Block is preparing one of the most direct tests yet of how AI tools may reshape corporate staffing. The fintech group headed by Twitter cofounder Jack Dorsey plans to cut its workforce by “nearly half,” saying smaller teams can now do more with the technology the company is building and using internally.
A smaller Block built around AI tools
The company said it would shed more than 4,000 jobs from its 10,000-strong workforce. Shares in the payment company rose more than 25 percent in after-hours trading on Thursday after the announcement.
Dorsey framed the decision as a structural change rather than a response to weak operating momentum. In a letter to shareholders, he wrote: “Intelligence tools have changed what it means to build and run a company. We’re already seeing it internally.”
He added: “A significantly smaller team, using the tools we’re building, can do more and do it better. And intelligence tool capabilities are compounding faster every week.”
That wording matters because many companies discuss AI as a productivity tool while avoiding a direct link to job reductions.
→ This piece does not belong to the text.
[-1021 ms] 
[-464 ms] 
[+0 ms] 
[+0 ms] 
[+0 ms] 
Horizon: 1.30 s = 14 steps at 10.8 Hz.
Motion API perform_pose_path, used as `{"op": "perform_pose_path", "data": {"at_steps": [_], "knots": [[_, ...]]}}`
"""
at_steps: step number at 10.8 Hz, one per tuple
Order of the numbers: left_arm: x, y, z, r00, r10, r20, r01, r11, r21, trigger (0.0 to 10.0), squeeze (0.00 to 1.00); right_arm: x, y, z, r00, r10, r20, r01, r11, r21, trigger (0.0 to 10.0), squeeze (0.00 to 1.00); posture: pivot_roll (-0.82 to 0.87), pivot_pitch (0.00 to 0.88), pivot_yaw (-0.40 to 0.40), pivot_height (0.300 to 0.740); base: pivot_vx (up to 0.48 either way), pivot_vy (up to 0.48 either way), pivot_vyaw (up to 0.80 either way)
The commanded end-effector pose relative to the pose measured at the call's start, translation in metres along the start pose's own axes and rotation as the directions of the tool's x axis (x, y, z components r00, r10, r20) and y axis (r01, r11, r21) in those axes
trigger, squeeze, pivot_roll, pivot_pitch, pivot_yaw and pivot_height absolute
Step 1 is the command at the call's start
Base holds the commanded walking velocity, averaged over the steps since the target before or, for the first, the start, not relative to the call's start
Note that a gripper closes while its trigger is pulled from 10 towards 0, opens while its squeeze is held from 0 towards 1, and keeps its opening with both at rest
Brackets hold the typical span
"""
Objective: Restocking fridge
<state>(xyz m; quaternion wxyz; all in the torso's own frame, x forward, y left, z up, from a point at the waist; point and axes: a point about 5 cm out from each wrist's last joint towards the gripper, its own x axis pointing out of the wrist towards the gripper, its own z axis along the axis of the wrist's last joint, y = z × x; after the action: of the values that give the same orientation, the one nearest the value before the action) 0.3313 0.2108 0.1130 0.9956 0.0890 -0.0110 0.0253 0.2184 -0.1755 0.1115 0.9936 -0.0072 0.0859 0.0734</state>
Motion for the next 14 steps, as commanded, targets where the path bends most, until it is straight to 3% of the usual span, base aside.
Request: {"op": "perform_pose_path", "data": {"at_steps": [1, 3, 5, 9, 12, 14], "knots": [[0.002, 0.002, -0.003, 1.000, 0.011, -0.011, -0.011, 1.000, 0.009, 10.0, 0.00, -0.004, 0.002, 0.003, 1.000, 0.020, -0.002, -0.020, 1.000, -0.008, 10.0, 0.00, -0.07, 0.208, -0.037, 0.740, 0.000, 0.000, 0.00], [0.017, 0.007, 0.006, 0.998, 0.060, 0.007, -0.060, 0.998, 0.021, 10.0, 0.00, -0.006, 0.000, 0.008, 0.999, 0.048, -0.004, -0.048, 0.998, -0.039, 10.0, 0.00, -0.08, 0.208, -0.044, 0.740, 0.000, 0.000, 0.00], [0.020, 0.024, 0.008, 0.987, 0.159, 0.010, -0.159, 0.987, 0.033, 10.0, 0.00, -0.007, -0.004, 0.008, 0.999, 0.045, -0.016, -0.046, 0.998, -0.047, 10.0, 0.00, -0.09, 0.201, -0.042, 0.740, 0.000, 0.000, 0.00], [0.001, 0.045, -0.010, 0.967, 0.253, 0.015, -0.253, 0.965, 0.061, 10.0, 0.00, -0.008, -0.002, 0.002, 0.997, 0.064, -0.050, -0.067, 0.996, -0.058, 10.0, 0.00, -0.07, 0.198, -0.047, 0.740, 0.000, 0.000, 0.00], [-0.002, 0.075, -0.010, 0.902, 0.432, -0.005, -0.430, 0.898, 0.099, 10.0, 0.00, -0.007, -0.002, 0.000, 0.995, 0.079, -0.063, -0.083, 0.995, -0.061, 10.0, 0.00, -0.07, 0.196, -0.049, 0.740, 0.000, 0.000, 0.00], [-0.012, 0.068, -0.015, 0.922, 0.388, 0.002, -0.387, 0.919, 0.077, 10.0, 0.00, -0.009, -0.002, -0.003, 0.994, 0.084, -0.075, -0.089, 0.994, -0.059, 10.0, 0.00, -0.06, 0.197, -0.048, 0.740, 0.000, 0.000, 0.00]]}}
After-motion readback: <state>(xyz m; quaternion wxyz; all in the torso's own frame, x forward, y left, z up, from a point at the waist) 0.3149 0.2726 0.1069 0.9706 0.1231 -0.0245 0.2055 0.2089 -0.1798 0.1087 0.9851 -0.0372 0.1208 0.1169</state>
Block’s message is more explicit: the company says the same work, or better work, can be done by fewer people when intelligence tools are central to the business.
Why Dorsey’s stance stands out
Dorsey, who left his role as CEO of Twitter in 2021, is among the first Silicon Valley chiefs to directly connect large job cuts with the ability of AI to replace human workers. He also argued that the shift is not a distant concern.
According to Dorsey, he does not believe he is early in recognizing the effect AI could have on employment. Instead, he said “most companies are late.”
He also said he expected a “majority of companies” to reach the same conclusion within the next year and make similar structural changes. If that view proves right, Block’s cuts may be read less as an isolated corporate restructuring and more as an early example of how technology-led headcount reductions could be justified by executives.
The anxiety around that possibility is already broad. The source article describes rising concern that AI may lead to job losses across vast parts of the economy, with investors and economists watching US economic data and corporate announcements for signs of how the technology is affecting the labor market.
The wider jobs backdrop
The Block announcement lands in a period when several large companies are already reducing staff. The latest non-farm payrolls figures were better than expected, suggesting the domestic jobs market was stabilizing, but the corporate picture remains uneven.
Amazon, UPS, Dow, Nike, Home Depot, and others in late January announced they would be cutting a combined 52,000 jobs. Amazon has also announced lay-offs totaling 30,000 roles since October.
Amazon has sought to play down the connection to AI. That came after CEO Andy Jassy warned months earlier that the technology would mean “fewer people doing some of the jobs that are being done today” in the coming years, especially in white-collar roles.
Block’s approach is different because the explanation is not muted. Dorsey’s shareholder message presents intelligence tools as a reason to redesign the company around a significantly smaller workforce.
Strong results, bitcoin pressure, and a fintech pivot
The cuts also come despite what Dorsey described as a “strong” financial performance in 2025. That detail is important because it separates the job reductions from a simple story of weak demand or a collapsing business line.
Block owns the payment processor Square and has also made a contrarian bet on bitcoin. The company pursued that path while many payment companies favored stablecoins, described in the source as cash-like digital tokens that became regulated in the US last year.
Dorsey has spearheaded Block’s bitcoin strategy. The source describes him as a “bitcoin maximalist” who has said he believes the digital currency will eventually eclipse the dollar.
Block offers payment services in bitcoin for merchants and consumers. It also suffered a loss on its own bitcoin holdings as the price of the cryptocurrency dropped 23 percent this year.
By contrast, payment companies that bet on stablecoins experienced a boost. Stripe said earlier this week that its stablecoin transaction volumes increased fourfold last year.
What the numbers say
In its fiscal fourth quarter, Block reported revenue of almost $6.3 billion, in line with Wall Street expectations. Earnings fell to 19 cents a share because of a $234 million hit on its bitcoin holdings.
Taken together, the picture is complex. Block is not presenting the staff cuts as a narrow cost reaction to one bad number. It is describing a broader change in how a company can be built and run when AI tools are treated as core infrastructure.
That makes the announcement significant beyond Block itself. The company is tying workforce size, AI capability, investor expectations, and fintech strategy into one public argument: a smaller organization, using intelligence tools, can operate more effectively than the larger version it replaces.